DNS Lookups going to Google DNS even though I have OpenDNS configured?
-
I have put OpenDNS servers as my DNS servers as you can see below:
However I'm still seeing DNS requests coming from my server (unRAID running Plex and various other Dockers) going to Google DNS.
I'm assuming I somewhere in the past configured 8.8.8.8 and 8.8.4.4 as my DNS servers but I can't seem to find it anywhere. The only place I see that 8.8.8.8 and 8.8.4.4 were configured is on my wireless AP that I used to use as my home router (DD-WRT) and now just acts as an AP but my server is not connected to that AP anyway.
Could it be cached DNS?
-
What are you giving to your clients via DHCP? What are the DNS servers configured on client 192.168.4.208?
-
What are you giving to your clients via DHCP? What are the DNS servers configured on client 192.168.4.208?
I have no DNS configured in DHCP so it should be using the default. The static DNS server on 192.168.4.208 is 192.168.4.1 (LAN IP/gateway of pfSense) but I've also tried putting in the OpenDNS server IPs there as well to no avail.
-
Is it possible that there is an application running on .208 that is doing the resolving for whatever reason, like a DNS benchmark for instance?
-
Dude. Those logs say 192.168.4.208 is making requests to google's 8.8.8.8 and 8.8.4.4. and they are being blocked by the rules on the LAN interface.
-
@KOM:
Is it possible that there is an application running on .208 that is doing the resolving for whatever reason, like a DNS benchmark for instance?

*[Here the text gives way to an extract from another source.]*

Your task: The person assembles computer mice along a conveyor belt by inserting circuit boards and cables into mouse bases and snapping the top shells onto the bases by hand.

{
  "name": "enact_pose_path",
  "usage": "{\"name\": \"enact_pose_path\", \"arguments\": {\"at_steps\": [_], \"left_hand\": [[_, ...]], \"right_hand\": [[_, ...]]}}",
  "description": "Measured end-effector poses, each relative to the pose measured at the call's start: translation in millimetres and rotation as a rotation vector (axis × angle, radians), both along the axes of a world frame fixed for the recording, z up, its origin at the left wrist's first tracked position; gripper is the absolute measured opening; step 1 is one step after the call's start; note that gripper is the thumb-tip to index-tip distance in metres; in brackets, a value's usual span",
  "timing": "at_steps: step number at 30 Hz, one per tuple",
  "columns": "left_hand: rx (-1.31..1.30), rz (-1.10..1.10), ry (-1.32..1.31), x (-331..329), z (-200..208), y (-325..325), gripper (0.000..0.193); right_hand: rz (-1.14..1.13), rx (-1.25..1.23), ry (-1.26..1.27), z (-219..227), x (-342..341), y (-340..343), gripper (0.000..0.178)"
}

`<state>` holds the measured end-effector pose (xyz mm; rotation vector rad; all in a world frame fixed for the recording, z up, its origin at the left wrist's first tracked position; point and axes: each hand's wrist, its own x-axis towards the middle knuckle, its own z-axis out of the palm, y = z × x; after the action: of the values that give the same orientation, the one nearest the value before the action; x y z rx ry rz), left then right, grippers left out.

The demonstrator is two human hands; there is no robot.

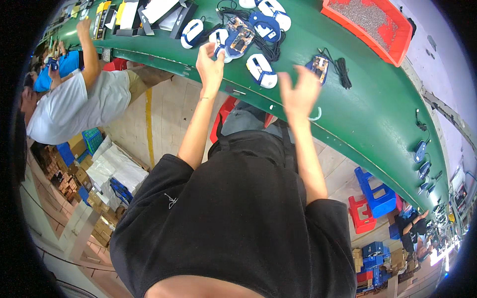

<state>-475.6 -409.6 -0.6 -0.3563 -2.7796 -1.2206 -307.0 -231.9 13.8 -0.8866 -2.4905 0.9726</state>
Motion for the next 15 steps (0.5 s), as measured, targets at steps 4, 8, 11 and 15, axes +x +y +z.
{"name": "enact_pose_path", "arguments": {"at_steps": [4, 8, 11, 15], "left_hand": [[0.18, -0.027, -0.324, 32.4, 34.0, 40.5, 0.024], [0.126, -0.27, -0.507, 50.3, 25.5, 78.5, 0.03], [-0.034, -0.366, -0.477, 71.8, -7.0, 142.7, 0.049], [-0.353, -0.442, -0.164, 109.1, -14.9, 203.7, 0.057]], "right_hand": [[0.205, 0.06, -0.181, -40.4, -26.5, -51.3, 0.07], [0.069, -0.132, -0.01, -2.9, 10.2, -21.2, 0.053], [-0.241, -0.491, 0.051, 15.1, 67.3, 27.7, 0.048], [-0.554, 0.042, -0.181, -25.8, 122.3, 82.1, 0.051]]}}
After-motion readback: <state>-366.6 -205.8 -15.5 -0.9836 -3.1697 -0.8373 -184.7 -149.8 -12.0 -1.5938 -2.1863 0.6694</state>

Nope, I have nothing that would do any resolving running on .208. It's a linux storage box that just has a few Dockers running (like Plex and a few others but nothing that has any DNS configured).
Dude. Those logs say 192.168.4.208 is making requests to google's 8.8.8.8 and 8.8.4.4. and they are being blocked by the rules on the LAN interface.
That's correct, I purposely am blocking them. The question is why are they making requests to Google?
-
That is a great question for the makers of that box. it has nothing to do with pfSense.
-
That is a great question for the makers of that box. it has nothing to do with pfSense.
I wasn't blaming pfsense I was just looking for some insight from others running pfsense. Being that I'm pretty new to pfsense I wasn't sure if I misconfigured something on it. But I'll look more closely at my server now.
-
dig/drill are your friends
On 192.168.4.208:
You can selectively do DNS queries to various servers:
dig @8.8.8.8 www.google.com
dig @192.168.4.1 www.google.com -
It could also be something as simple as someone running nslookup from the command line and then specifying the Google DNS.
-
@KOM:
It could also be something as simple as someone running nslookup from the command line and then specifying the Google DNS.
I would but it's a linux box. And the dig/drill commands don't appear to be present.
It looks like it's an issue with one of my dockers though so I'm looking into that.
-
I would but it's a linux box.
cough
-
"I would but it's a linux box. And the dig/drill commands don't appear to be present."
Well then install them.. What linux distro are you using that nslookup is not installed?
Last login: Wed Jul 8 12:02:03 2015 from 10.0.8.6
user@ubuntu:~$ nslookup -
"I would but it's a linux box. And the dig/drill commands don't appear to be present."
Well then install them.. What linux distro are you using that nslookup is not installed?
Last login: Wed Jul 8 12:02:03 2015 from 10.0.8.6
user@ubuntu:~$ nslookupIt's an unRAID server which is built off Slackware. But I've determined it's definitely an issue with a particular Docker. I see the nameserver's listed as the Google DNS servers in the Docker's log so it's not even really a Linux issue.
-
But I've determined it's definitely an issue with a particular Docker.
For me, playing detective is the funnest part of the job.